Lächelnd werden sie schwinden

Und im flüchtigen Sonnenstaub

Jeder Stunde zu neuen Freuden und Qualen

Ungeduldig und ewig auferstehn.

 

Dezember 1913

 

Esculturas Egípcias

Ísis (à direita) e seu filho Hórus (à esquerda)

acenam para Osíris (ao centro)

Efígies datadas do século IX a.C.

 

Ante uma Coleção de Esculturas Egípcias

 

De trás das gemas dos olhos

silenciosos e eternos olhais

para nós: retardatários irmãos.

Parece que nem ânsia nem amor

conhecem vossas brilhantes feições polidas.

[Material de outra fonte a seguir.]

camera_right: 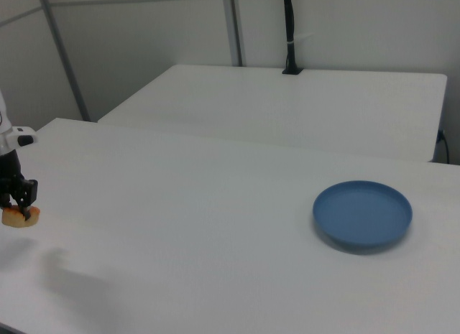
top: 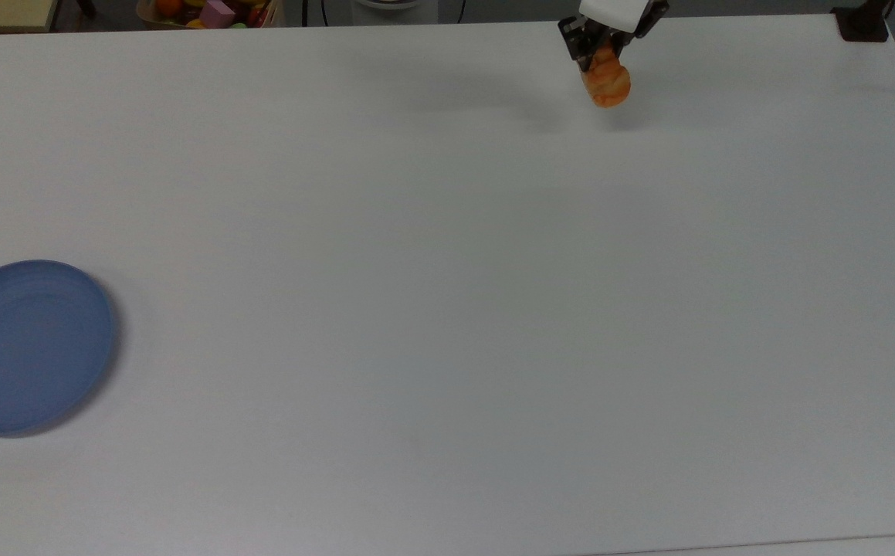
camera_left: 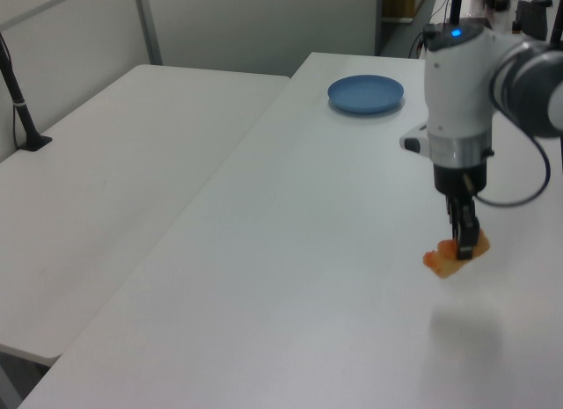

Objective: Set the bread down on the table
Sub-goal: 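Lift the bread roll off the plate and carry it across the table, then lower the bread roll onto the bare table and open the gripper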

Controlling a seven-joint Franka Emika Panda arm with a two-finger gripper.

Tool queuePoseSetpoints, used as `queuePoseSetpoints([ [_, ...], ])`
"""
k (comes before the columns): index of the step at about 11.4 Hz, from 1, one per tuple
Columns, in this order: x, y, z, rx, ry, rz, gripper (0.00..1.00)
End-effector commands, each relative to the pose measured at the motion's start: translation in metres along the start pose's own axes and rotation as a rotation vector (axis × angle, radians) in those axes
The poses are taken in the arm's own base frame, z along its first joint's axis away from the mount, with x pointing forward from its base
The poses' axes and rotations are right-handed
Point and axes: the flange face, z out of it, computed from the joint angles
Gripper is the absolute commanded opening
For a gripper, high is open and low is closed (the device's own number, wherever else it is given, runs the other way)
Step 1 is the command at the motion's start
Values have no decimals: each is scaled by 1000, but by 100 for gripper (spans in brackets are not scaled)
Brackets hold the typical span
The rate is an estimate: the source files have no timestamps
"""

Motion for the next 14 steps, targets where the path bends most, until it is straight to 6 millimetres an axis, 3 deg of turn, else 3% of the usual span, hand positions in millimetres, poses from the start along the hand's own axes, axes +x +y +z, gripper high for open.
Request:
queuePoseSetpoints([
  [1,13,-18,23,-40,116,87,42],
  [2,17,-32,38,-50,146,89,42],
  [6,25,-48,75,-92,233,121,41],
  [9,21,-58,79,-106,236,124,44],
  [12,19,-59,83,-104,225,197,79],
  [14,17,-62,84,-104,211,205,88],
])
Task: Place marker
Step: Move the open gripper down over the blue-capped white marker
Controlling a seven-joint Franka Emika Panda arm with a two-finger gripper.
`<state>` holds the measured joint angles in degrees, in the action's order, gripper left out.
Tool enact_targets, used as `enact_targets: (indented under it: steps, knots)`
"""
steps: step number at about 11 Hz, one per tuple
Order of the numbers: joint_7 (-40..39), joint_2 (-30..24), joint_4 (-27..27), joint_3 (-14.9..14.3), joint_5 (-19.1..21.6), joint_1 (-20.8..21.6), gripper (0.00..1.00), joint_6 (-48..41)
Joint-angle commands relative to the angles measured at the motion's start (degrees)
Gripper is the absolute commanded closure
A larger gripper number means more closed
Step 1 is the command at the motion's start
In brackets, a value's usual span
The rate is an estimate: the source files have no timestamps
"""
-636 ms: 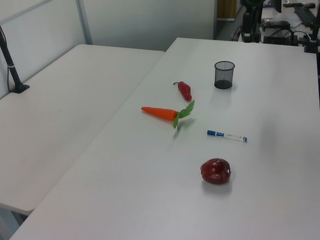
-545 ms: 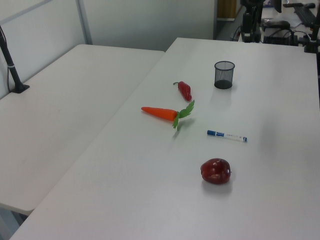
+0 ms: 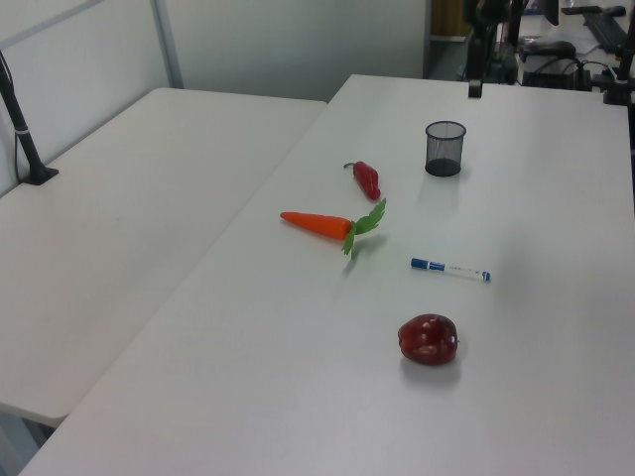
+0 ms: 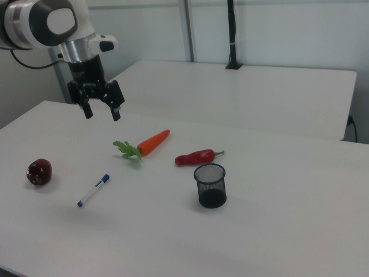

Soberanos e aos astros irmanados,

um dia incompreendidos,

entre templos vagastes.

Como um distante olor divino, a santidade

em vossos rostos ainda hoje sopra,

a dignidade rodeia-vos os joelhos.

Vossa beleza respira serena:

na eternidade tendes vossa pátria.

 

Mas nós, irmãos mais novos,

sem deuses tropeçando numa vida enganosa,

vemos abrir-se avidamente às nossas almas

todos os torvelinhos da paixão,

cada saudade em brasa.

Nossa meta é a morte,

nosso credo a inconstância;

não há lapso de tempo que se contraponha

à nossa efígie súplice.

E contudo trazemos nós também

o estigma de um secreto vínculo espiritual

em fogo na alma:

nós pressentimos deuses e sentimos

perante vós, silenciosas imagens da antiguidade,

amor sem medo. Nos vedes

sem ódio a nenhum ente, nem à morte:

o sofrer e o morrer

não nos abalam a alma,

pois aprendemos a amar mais profundamente.

 

É do pássaro o nosso coração,

e do mar e do bosque; aos miseráveis

e aos escravos tratamos como irmãos,

e à pedra e ao animal também chamamos

com amorosos nomes.

 

Sendo assim as imagens

do nosso efêmero ser

não nos hão de sobreviver em dura pedra:

sorridentes se desvanecerão

e em transitória poeira de sol

novos encantos e tormentos, a cada momento,

impacientes e perpétuas ressuscitarão.

 

Dezembro de 1913

 

Referências:

 

Em Alemão

 

HESSE, Hermann. In einer sammlung ägyptischer bildwerke. In: __________. Die gedichte: 1892-1962. 19. auflage. Frankfurt am Main, DE: Suhrkamp, 1977. s. 354-355.

 

Em Português

 

HESSE, Hermann. Ante uma coleção de esculturas egípcias. Tradução de Geir Campos. In: __________. Andares: antologia poética. Seleção, tradução e prólogo de Geir Campos. Rio de Janeiro, RJ: Nova Fronteira, jan. 1976. p. 81-82.